Progressive Opening for Wrist, Forearms, and Shoulders:

Extend both arms in front of you, with thumbs pointing down and palms facing away from each other. Bring each arm across the midline of the body so the left arm crosses on top of the right and the palms face each other. Interlace the fingers. With shoulders relaxed, hinge at the wrists to draw your fingers to the left, to the right, and back to center. Hold for 15 to 30 seconds in each position. Then, keeping fingers interlaced, lower the hands and thread them through your arms to the heart and forward again. Hold for 15 to 30 seconds, then shake out your arms. Repeat with the right arm crossing over the left, hinging at the wrists first to the right, then to the left.

Floor Wrist and Forearm Opening:

Floor Wrist and Forearm Opening:

Extend arms in front of you, palms facing up and away from you, fingers slightly spread. Keeping arms straight, slowly lower hands until the fingertips touch the floor, then lean into the hands so the heels of the palms touch the floor and the fingers point toward the body. Keep hips relaxed and lift through the heart. Hold for 30 to 60 seconds, then shake out the arms.

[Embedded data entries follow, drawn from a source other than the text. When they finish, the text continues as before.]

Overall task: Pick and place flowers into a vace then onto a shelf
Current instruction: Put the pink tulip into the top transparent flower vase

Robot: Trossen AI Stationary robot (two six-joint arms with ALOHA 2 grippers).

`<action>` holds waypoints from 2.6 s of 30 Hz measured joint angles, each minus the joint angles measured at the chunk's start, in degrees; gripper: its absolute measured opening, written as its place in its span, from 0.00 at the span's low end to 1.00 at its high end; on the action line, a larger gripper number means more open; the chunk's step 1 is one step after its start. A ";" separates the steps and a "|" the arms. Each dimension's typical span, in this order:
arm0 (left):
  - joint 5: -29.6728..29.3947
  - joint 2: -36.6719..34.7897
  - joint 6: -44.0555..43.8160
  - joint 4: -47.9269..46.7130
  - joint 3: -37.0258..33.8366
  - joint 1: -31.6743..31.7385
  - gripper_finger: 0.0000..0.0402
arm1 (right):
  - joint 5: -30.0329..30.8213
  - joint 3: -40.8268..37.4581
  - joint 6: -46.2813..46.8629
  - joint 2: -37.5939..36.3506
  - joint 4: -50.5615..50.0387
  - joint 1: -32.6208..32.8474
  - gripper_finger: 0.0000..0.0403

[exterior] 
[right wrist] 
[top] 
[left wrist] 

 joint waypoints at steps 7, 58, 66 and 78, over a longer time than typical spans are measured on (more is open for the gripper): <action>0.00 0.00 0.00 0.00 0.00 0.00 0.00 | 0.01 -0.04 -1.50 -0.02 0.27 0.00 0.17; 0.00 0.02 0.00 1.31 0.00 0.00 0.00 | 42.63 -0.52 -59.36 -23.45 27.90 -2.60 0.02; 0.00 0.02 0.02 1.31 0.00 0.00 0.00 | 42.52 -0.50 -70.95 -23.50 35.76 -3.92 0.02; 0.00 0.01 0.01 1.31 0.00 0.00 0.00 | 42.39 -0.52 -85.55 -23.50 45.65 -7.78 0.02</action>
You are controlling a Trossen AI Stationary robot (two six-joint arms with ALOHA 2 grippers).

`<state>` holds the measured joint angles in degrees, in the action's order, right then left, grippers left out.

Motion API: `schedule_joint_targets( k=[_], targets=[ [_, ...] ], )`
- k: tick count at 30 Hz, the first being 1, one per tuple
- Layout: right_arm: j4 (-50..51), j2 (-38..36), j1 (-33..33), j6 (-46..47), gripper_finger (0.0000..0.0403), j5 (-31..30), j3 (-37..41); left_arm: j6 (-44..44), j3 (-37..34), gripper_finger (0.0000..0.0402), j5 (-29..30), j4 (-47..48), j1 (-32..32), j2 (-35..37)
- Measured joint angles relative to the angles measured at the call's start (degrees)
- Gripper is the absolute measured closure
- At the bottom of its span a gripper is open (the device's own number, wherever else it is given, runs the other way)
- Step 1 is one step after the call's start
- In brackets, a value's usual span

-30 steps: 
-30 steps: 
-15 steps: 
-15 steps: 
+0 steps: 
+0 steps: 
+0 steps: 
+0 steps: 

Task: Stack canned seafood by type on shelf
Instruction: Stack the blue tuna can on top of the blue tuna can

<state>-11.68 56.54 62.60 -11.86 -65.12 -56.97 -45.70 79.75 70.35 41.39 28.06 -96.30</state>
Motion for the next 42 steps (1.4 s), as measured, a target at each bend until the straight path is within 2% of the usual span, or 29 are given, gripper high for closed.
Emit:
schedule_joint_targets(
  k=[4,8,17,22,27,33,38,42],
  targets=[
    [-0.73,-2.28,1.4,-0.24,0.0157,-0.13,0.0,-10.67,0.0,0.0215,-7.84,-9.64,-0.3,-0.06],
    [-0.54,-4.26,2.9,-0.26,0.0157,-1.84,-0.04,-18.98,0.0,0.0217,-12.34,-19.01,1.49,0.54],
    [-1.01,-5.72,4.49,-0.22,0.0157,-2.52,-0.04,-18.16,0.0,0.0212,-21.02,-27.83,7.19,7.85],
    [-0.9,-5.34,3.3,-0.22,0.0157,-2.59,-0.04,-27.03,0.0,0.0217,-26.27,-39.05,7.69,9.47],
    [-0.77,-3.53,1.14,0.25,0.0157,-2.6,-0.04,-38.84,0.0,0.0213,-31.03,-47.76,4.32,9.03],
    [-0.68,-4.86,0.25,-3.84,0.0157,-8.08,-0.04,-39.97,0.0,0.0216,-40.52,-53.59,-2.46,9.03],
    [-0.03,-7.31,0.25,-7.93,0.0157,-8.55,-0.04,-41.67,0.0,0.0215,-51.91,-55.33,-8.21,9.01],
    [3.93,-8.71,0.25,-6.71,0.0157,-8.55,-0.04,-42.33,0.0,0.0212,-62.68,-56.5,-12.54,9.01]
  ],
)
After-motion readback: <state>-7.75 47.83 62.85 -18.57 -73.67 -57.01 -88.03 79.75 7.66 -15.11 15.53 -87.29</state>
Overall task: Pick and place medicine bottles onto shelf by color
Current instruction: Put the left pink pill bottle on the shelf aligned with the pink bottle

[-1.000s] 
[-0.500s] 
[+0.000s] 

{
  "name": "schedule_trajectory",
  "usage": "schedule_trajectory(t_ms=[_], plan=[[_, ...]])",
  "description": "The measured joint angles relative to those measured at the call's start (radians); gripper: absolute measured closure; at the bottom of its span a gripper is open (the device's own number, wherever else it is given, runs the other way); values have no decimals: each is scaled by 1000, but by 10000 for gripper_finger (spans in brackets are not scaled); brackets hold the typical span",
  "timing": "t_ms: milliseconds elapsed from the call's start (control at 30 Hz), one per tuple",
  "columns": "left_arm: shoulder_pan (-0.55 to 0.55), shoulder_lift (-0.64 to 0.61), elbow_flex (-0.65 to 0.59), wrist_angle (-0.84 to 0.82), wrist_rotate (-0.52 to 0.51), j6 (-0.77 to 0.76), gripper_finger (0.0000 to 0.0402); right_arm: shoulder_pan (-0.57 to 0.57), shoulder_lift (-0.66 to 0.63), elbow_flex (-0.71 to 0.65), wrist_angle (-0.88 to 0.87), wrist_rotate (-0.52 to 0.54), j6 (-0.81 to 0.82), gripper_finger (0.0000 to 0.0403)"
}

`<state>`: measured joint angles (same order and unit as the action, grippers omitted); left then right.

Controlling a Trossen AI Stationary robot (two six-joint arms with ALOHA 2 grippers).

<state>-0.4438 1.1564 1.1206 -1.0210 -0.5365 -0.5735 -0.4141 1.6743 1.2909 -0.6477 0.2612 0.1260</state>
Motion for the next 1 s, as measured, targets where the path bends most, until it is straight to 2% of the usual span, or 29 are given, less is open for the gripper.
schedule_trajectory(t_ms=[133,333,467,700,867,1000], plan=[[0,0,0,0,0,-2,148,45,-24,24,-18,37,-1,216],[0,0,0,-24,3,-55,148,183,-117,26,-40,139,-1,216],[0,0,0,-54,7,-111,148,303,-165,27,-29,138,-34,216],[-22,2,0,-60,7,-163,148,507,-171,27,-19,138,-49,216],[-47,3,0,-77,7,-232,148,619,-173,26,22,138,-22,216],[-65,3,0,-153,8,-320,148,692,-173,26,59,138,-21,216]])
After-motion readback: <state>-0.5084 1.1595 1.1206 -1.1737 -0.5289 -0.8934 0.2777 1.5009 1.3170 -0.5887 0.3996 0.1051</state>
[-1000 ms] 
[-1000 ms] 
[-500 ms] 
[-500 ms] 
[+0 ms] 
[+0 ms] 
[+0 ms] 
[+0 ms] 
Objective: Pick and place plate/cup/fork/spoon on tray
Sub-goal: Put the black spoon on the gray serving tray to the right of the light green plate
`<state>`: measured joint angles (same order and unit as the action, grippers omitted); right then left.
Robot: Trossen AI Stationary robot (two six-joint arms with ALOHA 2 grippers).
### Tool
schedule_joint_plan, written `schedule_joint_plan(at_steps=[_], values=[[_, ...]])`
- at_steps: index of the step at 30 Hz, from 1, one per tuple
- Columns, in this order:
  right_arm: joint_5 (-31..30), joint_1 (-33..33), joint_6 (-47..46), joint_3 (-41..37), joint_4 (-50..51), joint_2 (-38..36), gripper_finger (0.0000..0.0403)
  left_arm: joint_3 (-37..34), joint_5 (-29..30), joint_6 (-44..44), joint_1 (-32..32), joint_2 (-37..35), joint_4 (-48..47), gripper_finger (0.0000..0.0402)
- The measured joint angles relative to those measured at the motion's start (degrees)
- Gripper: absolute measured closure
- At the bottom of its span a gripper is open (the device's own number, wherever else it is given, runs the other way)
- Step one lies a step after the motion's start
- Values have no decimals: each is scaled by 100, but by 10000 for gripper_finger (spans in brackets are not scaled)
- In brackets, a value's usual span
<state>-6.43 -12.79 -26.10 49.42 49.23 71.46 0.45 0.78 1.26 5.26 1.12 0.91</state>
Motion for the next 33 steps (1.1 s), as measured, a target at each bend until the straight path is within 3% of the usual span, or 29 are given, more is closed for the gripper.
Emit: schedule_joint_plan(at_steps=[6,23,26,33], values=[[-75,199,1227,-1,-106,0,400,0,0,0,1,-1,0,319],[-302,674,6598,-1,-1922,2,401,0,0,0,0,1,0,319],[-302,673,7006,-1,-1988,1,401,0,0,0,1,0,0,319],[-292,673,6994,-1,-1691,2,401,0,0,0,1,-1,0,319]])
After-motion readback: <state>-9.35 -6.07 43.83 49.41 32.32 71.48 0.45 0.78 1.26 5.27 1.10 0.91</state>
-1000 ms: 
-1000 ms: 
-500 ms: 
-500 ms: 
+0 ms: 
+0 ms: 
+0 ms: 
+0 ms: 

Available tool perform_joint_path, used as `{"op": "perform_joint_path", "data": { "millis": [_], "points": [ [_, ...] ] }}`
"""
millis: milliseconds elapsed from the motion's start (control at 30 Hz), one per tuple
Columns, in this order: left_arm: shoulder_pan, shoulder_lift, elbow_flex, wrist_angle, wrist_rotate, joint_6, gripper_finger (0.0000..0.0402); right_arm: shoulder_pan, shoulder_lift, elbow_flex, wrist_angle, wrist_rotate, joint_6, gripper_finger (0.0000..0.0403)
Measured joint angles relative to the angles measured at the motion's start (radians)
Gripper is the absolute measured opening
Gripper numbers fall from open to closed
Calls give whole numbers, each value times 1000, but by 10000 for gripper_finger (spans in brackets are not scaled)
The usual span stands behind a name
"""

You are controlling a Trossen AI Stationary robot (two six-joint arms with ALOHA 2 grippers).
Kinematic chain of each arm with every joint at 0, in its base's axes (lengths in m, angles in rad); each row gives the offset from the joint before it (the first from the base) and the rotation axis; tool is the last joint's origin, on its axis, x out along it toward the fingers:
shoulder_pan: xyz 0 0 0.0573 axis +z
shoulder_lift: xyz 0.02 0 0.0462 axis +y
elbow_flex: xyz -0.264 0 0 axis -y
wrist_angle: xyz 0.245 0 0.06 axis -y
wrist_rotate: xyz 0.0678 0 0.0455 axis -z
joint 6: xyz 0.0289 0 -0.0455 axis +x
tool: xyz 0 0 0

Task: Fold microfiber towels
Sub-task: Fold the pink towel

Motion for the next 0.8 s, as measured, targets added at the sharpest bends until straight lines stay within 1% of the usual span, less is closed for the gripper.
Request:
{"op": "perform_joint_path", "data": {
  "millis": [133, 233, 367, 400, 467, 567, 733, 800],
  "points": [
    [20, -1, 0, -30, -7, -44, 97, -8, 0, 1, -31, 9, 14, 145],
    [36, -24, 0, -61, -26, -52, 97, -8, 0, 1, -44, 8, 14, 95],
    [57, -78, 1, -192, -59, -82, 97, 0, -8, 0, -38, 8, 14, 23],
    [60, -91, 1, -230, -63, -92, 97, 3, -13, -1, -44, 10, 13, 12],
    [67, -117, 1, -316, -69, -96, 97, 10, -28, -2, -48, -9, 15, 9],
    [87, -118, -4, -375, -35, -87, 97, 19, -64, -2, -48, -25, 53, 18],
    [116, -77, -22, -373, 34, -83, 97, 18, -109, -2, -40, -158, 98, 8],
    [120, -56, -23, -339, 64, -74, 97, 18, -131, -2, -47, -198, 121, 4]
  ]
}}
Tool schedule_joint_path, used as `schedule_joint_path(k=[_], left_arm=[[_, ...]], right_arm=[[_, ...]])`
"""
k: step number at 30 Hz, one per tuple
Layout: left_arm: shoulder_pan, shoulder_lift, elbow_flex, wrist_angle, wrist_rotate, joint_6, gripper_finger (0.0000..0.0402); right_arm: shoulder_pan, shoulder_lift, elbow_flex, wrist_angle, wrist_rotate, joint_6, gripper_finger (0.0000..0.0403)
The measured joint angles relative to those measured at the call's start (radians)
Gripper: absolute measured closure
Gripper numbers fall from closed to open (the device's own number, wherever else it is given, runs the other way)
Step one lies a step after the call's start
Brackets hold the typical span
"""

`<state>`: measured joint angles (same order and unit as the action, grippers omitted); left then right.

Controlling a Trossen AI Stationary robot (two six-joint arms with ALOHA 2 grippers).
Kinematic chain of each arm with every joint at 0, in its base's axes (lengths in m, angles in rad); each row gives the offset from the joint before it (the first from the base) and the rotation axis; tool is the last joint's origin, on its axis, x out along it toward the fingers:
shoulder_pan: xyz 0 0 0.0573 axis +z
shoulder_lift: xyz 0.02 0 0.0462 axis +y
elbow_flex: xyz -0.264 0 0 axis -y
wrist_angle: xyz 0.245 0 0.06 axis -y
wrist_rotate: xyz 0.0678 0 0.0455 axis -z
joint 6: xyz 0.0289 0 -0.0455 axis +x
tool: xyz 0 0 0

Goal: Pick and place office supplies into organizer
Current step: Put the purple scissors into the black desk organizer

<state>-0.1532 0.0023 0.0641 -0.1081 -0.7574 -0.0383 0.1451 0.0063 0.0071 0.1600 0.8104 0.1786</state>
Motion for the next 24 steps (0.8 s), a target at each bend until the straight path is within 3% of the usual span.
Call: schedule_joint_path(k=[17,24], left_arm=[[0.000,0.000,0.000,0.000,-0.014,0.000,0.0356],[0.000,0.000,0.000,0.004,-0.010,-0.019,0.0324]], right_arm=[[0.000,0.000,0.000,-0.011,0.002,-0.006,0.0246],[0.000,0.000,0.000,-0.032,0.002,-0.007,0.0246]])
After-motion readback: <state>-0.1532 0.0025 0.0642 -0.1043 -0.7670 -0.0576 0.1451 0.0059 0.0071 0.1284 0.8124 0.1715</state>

Forearm and Wrist Self Massage:

Forearm and Wrist Self Massage:

Bring the forearm across the body, with left palm facing you. Using the thumb on the right hand, massage the left arm starting at the tricep connection just above the left elbow. Massage your way down to the wrist. When you reach the wrist, flip the hand over so the palm faces up, then massage up the palm and to the tip of each finger. Then, bring the left forearm back across the body, left palm facing toward you. With the right thumb, apply pressure in the center of the wrist and push the thumb up the center of the forearm to the elbow. Complete this final massage a few times, then switch arms and repeat.